Action item:
Could you reproduce every entry as it stands, leaving the pictures behind?

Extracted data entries
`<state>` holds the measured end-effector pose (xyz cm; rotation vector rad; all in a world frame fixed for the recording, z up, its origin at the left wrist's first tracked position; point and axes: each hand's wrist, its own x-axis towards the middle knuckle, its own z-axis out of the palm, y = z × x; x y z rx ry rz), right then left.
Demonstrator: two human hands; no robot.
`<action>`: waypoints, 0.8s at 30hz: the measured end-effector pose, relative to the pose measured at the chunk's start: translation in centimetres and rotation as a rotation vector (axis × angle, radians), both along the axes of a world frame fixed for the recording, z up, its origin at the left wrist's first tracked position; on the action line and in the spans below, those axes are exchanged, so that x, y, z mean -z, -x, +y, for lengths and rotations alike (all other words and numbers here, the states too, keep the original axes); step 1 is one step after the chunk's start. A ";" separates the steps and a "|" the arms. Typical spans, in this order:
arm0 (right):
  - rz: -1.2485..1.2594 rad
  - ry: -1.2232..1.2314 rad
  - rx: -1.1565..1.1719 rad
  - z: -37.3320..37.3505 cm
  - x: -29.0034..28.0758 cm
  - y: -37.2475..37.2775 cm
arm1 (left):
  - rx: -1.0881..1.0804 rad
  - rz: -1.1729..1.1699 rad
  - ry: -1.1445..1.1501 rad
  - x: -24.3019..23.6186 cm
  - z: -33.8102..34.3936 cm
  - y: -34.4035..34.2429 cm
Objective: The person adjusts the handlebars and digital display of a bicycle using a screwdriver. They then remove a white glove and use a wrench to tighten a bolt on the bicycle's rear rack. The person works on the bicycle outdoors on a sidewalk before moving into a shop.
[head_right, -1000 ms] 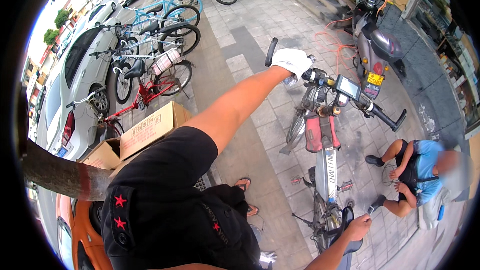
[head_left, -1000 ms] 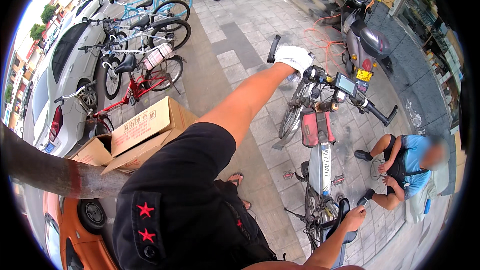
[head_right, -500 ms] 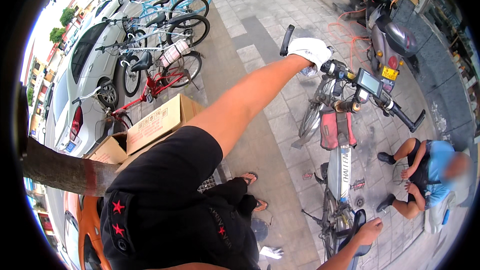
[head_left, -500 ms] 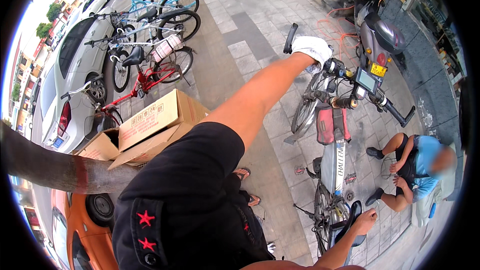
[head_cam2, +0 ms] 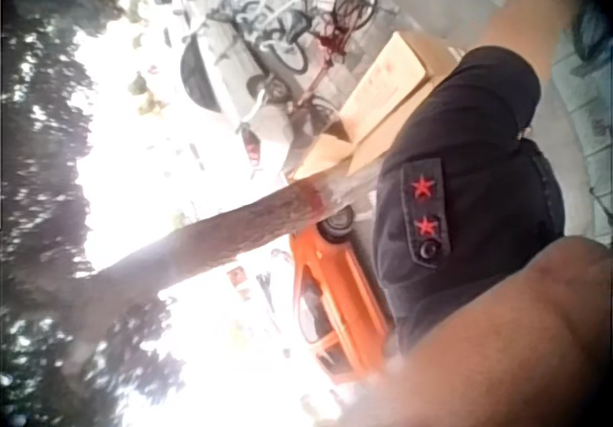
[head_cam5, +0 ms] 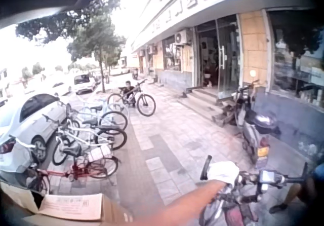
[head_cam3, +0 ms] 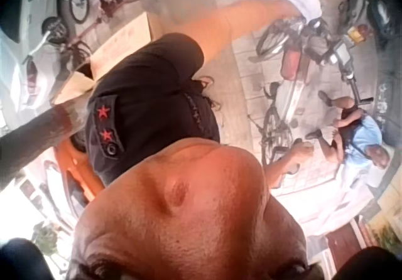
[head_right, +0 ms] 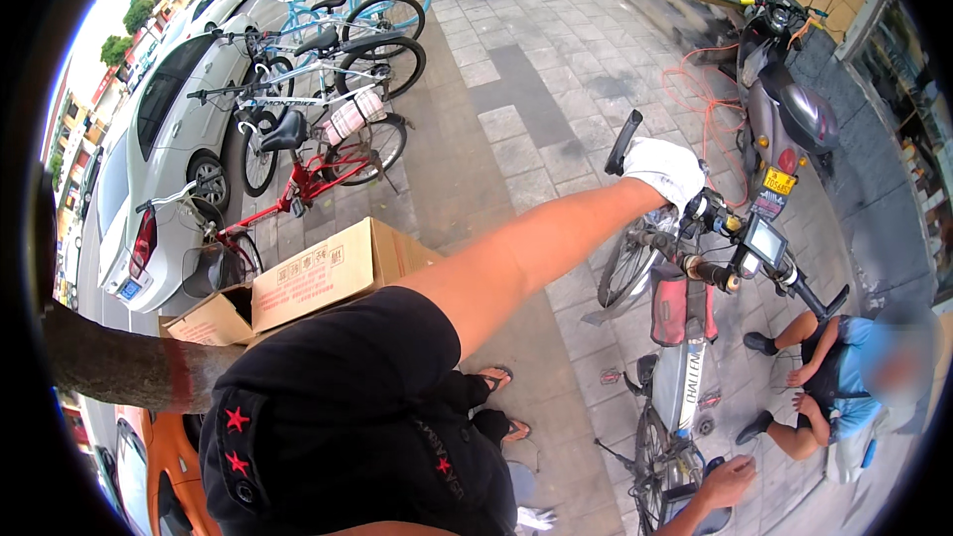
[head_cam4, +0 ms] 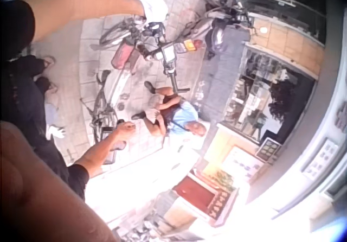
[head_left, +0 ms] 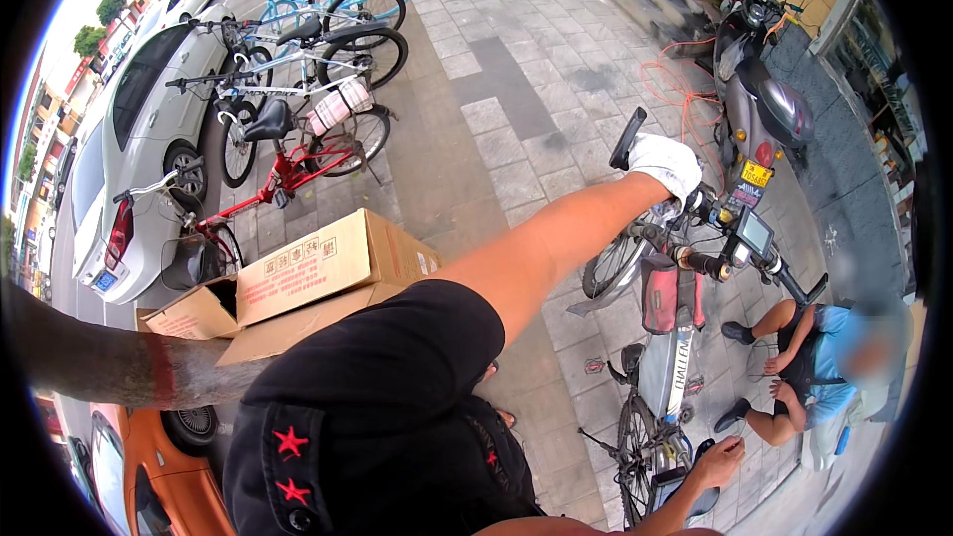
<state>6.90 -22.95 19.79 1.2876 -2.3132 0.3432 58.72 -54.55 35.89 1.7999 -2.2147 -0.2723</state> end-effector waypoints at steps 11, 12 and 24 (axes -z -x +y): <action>-0.437 -0.327 -1.143 -1.1 0.8 -36.1 | 0.069 -0.083 0.033 0.0 -0.3 -0.5; -0.498 -0.368 -1.167 -1.2 0.4 -39.4 | 0.075 -0.068 0.021 0.2 -0.6 -0.7; -0.713 -0.500 -0.911 5.5 6.4 -36.8 | 0.048 -0.096 0.007 -0.4 -4.1 -0.5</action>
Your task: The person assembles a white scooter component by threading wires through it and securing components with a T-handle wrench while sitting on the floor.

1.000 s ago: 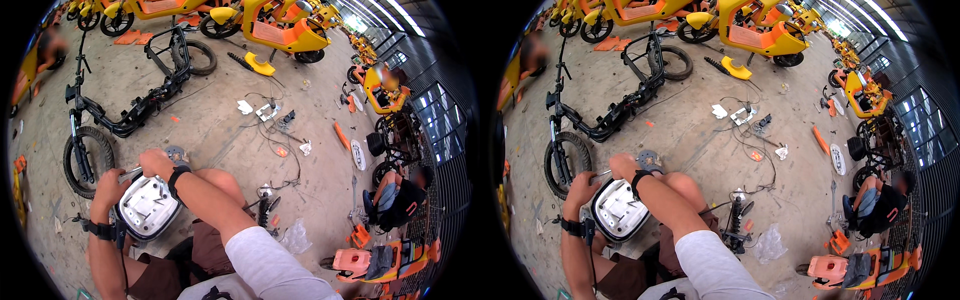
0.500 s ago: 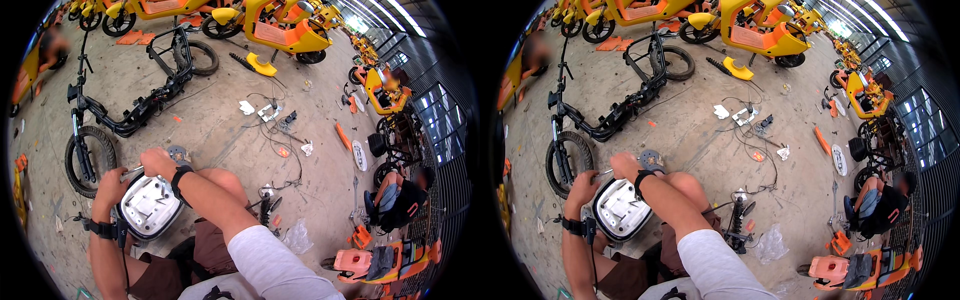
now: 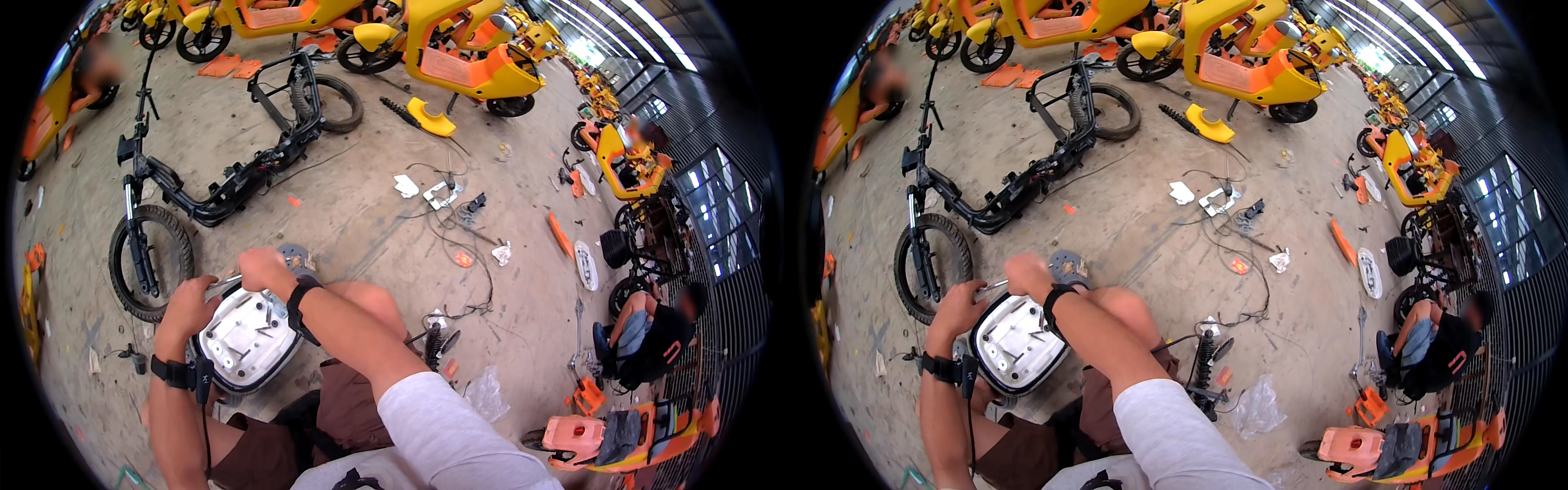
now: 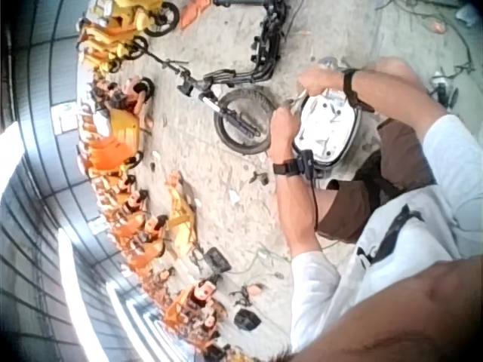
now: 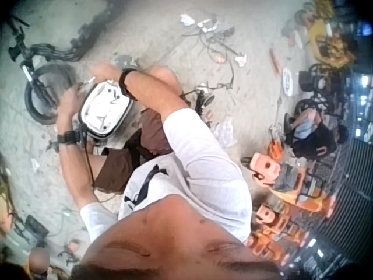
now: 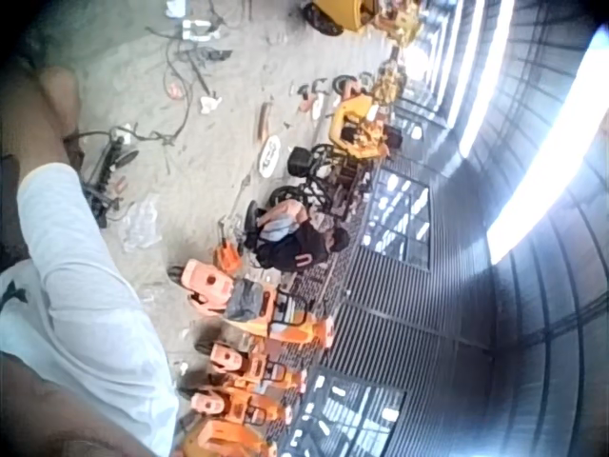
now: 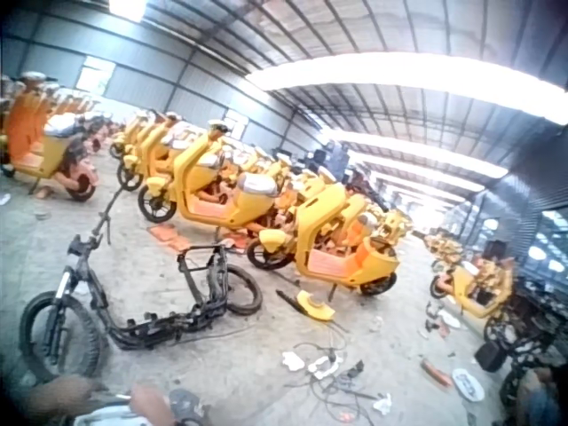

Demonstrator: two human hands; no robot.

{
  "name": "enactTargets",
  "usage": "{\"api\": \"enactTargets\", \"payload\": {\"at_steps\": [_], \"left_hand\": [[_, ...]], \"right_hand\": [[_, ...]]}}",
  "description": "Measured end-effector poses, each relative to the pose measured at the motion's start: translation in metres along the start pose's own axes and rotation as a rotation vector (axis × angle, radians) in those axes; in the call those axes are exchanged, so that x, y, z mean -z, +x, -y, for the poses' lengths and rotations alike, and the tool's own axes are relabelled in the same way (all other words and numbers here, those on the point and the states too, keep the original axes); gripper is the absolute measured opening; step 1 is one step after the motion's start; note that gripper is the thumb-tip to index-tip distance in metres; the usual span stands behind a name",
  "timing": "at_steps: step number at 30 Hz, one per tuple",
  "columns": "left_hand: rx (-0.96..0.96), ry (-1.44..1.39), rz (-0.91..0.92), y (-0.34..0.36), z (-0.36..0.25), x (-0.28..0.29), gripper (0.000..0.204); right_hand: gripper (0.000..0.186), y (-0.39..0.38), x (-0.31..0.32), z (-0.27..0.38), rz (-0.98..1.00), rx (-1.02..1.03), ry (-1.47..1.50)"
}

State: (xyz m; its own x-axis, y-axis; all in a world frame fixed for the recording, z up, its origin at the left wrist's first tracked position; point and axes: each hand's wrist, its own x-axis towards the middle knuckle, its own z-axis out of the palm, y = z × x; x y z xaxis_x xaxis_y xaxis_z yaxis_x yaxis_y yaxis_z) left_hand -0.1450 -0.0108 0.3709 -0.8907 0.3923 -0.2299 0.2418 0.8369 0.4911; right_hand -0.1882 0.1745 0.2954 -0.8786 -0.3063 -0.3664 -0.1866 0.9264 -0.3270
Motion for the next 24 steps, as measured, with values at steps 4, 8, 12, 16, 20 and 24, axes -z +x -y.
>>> {"api": "enactTargets", "payload": {"at_steps": [4,8,12,16,20,24], "left_hand": [[-0.024,0.008,0.016,0.002,0.002,0.000,0.038],[-0.054,0.030,-0.032,-0.006,0.007,-0.002,0.039],[-0.052,0.022,-0.043,-0.009,0.010,0.001,0.038],[-0.055,0.036,-0.089,-0.007,0.001,0.004,0.035],[-0.025,0.046,-0.066,-0.007,0.003,0.006,0.036],[-0.044,0.043,-0.046,-0.004,-0.002,0.006,0.038]], "right_hand": [[0.029,-0.002,0.004,-0.006,0.054,-0.062,0.002],[0.033,-0.003,0.004,-0.005,0.058,-0.110,0.063],[0.037,-0.008,0.003,-0.011,0.063,-0.193,0.160],[0.043,0.016,-0.029,-0.048,-0.100,-0.505,0.475],[0.043,-0.002,-0.014,-0.033,-0.083,-0.566,0.530],[0.031,-0.014,-0.015,-0.026,-0.064,-0.540,0.795]]}}
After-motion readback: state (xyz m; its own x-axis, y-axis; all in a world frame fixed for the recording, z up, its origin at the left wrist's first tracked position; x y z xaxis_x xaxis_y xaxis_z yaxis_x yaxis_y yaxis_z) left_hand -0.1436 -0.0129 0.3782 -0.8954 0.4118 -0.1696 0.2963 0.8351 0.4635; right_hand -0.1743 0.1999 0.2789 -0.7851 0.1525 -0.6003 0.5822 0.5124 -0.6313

Answer below:
`<state>` holds the measured end-effector pose (xyz cm; rotation vector rad; all in a world frame fixed for the recording, z up, its origin at the left wrist's first tracked position; point and axes: each hand's wrist, its own x-axis towards the middle knuckle, its own z-axis out of the palm, y = z × x; x y z rx ry rz), right then left.
Demonstrator: two human hands; no robot.
`<action>`: waypoints, 0.8s at 30hz: the measured end-effector pose, relative to the pose measured at the chunk's start: translation in centimetres and rotation as a rotation vector (axis × angle, radians), both along the axes of a world frame fixed for the recording, z up, its origin at the left wrist's first tracked position; on the action line and in the spans below, those axes are exchanged, so that x, y, z mean -z, -x, +y, for lengths and rotations alike (all other words and numbers here, the states too, keep the original axes); step 1 is one step after the chunk's start. A ";" separates the steps and a "|" the arms. Typical spans, in this order:
arm0 (right):
  - rz: -1.2485..1.2594 rad
  - ry: -1.2232..1.2314 rad
  - rx: -1.1565..1.1719 rad
  - z: -37.3320..37.3505 cm
  - x: -29.0034..28.0758 cm
  - y: -37.2475..37.2775 cm
arm1 (left):
  - rx: -1.0881..1.0804 rad
  - rz: -1.1729..1.1699 rad
  - ry: -1.1445..1.1501 rad
  - x: -24.3019..23.6186 cm
  - z: -33.8102..34.3936 cm
  - y: -34.4035..34.2429 cm
Objective: The person adjusts the handlebars and digital display of a bicycle using a screwdriver. They then remove a white glove and use a wrench to tighten a bolt on the bicycle's rear rack. The person works on the bicycle outdoors on a sidewalk before moving into a shop.
[head_right, -1000 ms] 
[head_left, -1000 ms] 
[head_right, -500 ms] 
[head_left, -500 ms] 
[head_cam2, +0 ms] 
[head_cam5, +0 ms] 
[head_cam3, +0 ms] 
[head_right, +0 ms] 
[head_cam4, +0 ms] 
[head_left, +0 ms] 
<state>6.90 -22.95 19.79 1.2876 -2.3132 0.3432 58.72 -54.55 35.89 1.7999 -2.2147 -0.2723</state> end-effector waypoints at steps 11, 12 and 24 (axes -z -x +y): <action>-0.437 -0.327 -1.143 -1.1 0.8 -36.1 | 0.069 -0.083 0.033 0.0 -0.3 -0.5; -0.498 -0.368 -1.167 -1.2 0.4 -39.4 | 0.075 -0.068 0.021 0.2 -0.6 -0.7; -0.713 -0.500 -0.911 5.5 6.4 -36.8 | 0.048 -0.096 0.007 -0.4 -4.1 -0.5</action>
Your task: The person assembles a white scooter component by threading wires through it and securing components with a T-handle wrench while sitting on the floor.

1.000 s ago: 
0.500 s ago: 
now: 
now: 
now: 
now: 
now: 

Demonstrator: two human hands; no robot.

{
  "name": "enactTargets",
  "usage": "{\"api\": \"enactTargets\", \"payload\": {\"at_steps\": [_], \"left_hand\": [[_, ...]], \"right_hand\": [[_, ...]]}}",
  "description": "Measured end-effector poses, each relative to the pose measured at the motion's start: translation in metres along the start pose's own axes and rotation as a rotation vector (axis × angle, radians) in those axes; in the call those axes are exchanged, so that x, y, z mean -z, +x, -y, for the poses' lengths and rotations alike, and the tool's own axes are relabelled in the same way (all other words and numbers here, those on the point and the states too, keep the original axes); gripper is the absolute measured opening; step 1 is one step after the motion's start; note that gripper is the thumb-tip to index-tip distance in metres; the usual span stands behind a name",
  "timing": "at_steps: step number at 30 Hz, one per tuple",
  "columns": "left_hand: rx (-0.96..0.96), ry (-1.44..1.39), rz (-0.91..0.92), y (-0.34..0.36), z (-0.36..0.25), x (-0.28..0.29), gripper (0.000..0.204); right_hand: gripper (0.000..0.186), y (-0.39..0.38), x (-0.31..0.32), z (-0.27..0.38), rz (-0.98..1.00), rx (-1.02..1.03), ry (-1.47..1.50)"
}

State: (xyz m; its own x-axis, y-axis; all in a world frame fixed for the recording, z up, its origin at the left wrist's first tracked position; point and axes: each hand's wrist, its own x-axis towards the middle knuckle, its own z-axis out of the palm, y = z × x; x y z xaxis_x xaxis_y xaxis_z yaxis_x yaxis_y yaxis_z) left_hand -0.1450 -0.0108 0.3709 -0.8907 0.3923 -0.2299 0.2418 0.8369 0.4911; right_hand -0.1882 0.1745 0.2954 -0.8786 -0.3063 -0.3664 -0.1866 0.9264 -0.3270
Motion for the next 24 steps, as measured, with values at steps 4, 8, 12, 16, 20 and 24, axes -z +x -y.
>>> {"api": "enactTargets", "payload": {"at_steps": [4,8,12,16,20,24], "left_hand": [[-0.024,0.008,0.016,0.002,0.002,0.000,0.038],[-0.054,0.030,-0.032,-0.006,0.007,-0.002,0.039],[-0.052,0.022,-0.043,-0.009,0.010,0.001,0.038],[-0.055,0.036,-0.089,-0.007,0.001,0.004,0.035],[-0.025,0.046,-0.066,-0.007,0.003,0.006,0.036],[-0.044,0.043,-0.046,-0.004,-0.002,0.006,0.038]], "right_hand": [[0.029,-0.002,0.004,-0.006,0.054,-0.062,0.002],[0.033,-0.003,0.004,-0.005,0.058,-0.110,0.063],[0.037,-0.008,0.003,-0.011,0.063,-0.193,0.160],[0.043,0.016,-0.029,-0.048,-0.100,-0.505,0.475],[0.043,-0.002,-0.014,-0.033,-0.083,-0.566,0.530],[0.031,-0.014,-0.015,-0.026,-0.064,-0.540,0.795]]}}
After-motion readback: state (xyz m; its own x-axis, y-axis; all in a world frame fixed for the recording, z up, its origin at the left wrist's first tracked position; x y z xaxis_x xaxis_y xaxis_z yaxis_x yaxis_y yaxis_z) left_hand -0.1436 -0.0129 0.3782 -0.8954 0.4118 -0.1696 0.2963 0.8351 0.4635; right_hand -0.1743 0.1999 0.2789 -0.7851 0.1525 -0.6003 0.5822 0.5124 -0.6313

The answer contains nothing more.